はじめに
上川盆地にはカシワ林が点在する。カシワは火山灰台地や海岸段丘に群生し、その厳しい自然環境の中では矮生して奇観を呈した純林を形成する。
中でも近文山のカシワ林は内陸にもかかわらず、強い西風と蛇紋岩のやせた土壌の影響をうけて矮生し、その景観には著しいものがある。
近文山のカシワ林にはじめて接したのは小学生のときで、スキーを履いて家をでてから山頂まで、雪の中を数時間、今考えれば良く行ったものだとあきれてしまう。

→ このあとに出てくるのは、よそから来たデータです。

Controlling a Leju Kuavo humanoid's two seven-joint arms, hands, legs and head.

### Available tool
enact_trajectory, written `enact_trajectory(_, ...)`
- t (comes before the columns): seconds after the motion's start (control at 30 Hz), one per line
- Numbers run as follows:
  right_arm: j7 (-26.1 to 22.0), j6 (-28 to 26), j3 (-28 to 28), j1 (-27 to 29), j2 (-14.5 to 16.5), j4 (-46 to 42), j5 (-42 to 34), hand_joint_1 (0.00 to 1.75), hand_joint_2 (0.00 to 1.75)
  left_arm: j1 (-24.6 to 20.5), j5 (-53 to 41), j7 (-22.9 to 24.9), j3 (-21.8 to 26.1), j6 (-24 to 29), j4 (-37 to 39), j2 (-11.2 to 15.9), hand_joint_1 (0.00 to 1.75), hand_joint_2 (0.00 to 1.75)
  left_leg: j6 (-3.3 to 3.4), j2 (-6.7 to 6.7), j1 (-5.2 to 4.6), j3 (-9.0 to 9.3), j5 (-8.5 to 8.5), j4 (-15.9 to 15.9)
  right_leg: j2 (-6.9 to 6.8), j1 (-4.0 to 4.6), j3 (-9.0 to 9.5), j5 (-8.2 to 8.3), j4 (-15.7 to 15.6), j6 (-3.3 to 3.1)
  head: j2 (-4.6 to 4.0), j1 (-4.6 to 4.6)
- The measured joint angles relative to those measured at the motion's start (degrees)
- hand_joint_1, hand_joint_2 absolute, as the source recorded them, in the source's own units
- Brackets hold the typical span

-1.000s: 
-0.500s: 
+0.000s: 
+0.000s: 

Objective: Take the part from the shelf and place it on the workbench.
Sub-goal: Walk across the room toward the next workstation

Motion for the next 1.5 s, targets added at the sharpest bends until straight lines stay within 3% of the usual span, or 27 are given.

ポンコンニナイの急斜面を息を切らせながらスキーで登るのは、子供の体力の限界を超えていた。ときどき木にしがみ付くようにして休み、少し登ってはまた休んで、尾根に出るまでにすっかり疲れてしまった。
尾根から先は緩斜面がつづき、それほど体力を必要としなかったが、頂上近くのカシワの奇観は、子供の目には薄気味悪いものがあって恐かったのを思い出す。
樹高や太さは今と変らないように思うが、もっとたくさんのカシワが生えていて、下枝も低いところまであった。

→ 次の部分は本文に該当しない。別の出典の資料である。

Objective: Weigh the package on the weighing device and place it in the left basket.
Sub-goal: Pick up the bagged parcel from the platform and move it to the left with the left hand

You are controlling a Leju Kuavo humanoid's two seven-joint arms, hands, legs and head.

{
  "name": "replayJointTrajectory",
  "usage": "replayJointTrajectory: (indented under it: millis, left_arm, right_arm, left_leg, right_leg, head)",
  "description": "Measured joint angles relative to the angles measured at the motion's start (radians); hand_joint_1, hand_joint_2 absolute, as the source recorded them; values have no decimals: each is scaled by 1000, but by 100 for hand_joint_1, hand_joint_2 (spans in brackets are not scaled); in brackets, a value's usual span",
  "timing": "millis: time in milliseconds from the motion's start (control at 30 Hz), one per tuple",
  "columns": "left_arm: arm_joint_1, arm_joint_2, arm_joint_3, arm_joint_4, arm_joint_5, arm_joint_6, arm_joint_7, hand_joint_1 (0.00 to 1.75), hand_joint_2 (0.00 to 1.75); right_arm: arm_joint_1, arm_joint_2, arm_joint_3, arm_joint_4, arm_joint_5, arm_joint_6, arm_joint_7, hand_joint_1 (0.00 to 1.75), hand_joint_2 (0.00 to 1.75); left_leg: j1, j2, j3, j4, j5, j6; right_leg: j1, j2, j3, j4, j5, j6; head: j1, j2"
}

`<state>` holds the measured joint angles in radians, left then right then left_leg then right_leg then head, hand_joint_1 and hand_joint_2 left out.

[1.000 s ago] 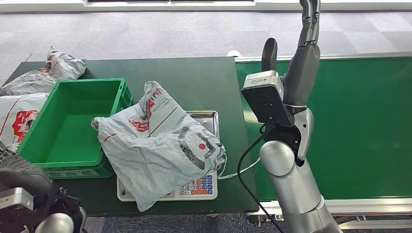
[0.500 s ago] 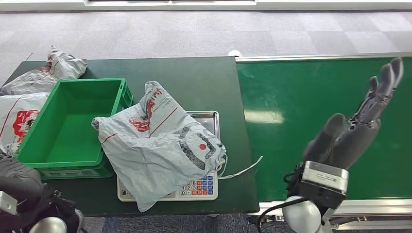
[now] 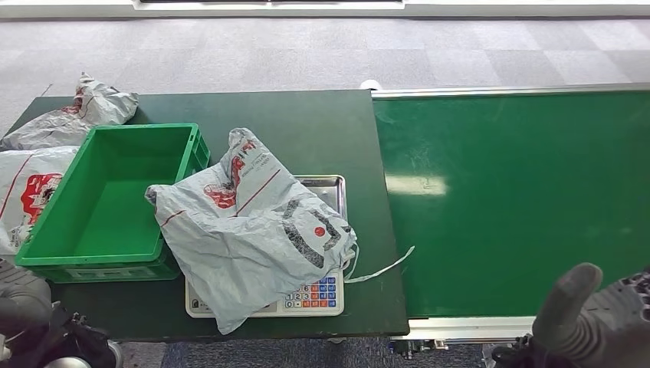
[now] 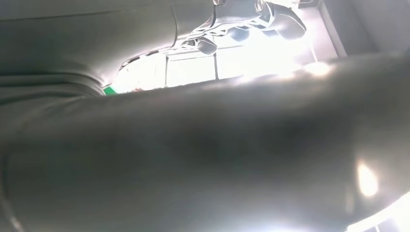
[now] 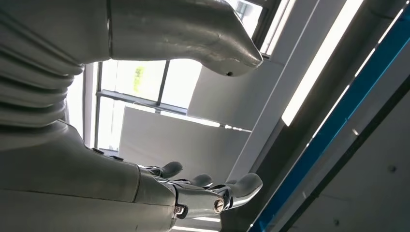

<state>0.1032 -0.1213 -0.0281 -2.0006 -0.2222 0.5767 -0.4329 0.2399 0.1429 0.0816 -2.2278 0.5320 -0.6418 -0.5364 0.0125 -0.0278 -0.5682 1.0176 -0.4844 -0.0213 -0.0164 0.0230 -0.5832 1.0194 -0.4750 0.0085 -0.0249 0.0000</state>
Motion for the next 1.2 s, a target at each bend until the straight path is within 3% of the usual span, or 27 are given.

当時、一帯にはエゾシカが居なかったので、食害による枝抜けなどがなかったのだと思う。その時のことを追憶するように、今でも近文山に登る。
遠くから山頂あたりを眺めていると、なんとなく登りたくなって登ってしまう。
そういう自然に出あえたことは幸せであり、ホームページの開設にあたって、自然観の原点に思える冬の近文山を最初に掲載した。
自然とのふれあいは、玄関から最初の一歩をふみ出したときに感じる風のかおりからはじまる。風かおる大地の息吹を少しだけ感じて、自然に遊びたいと思えるコンテンツの提供ができれば幸いだ。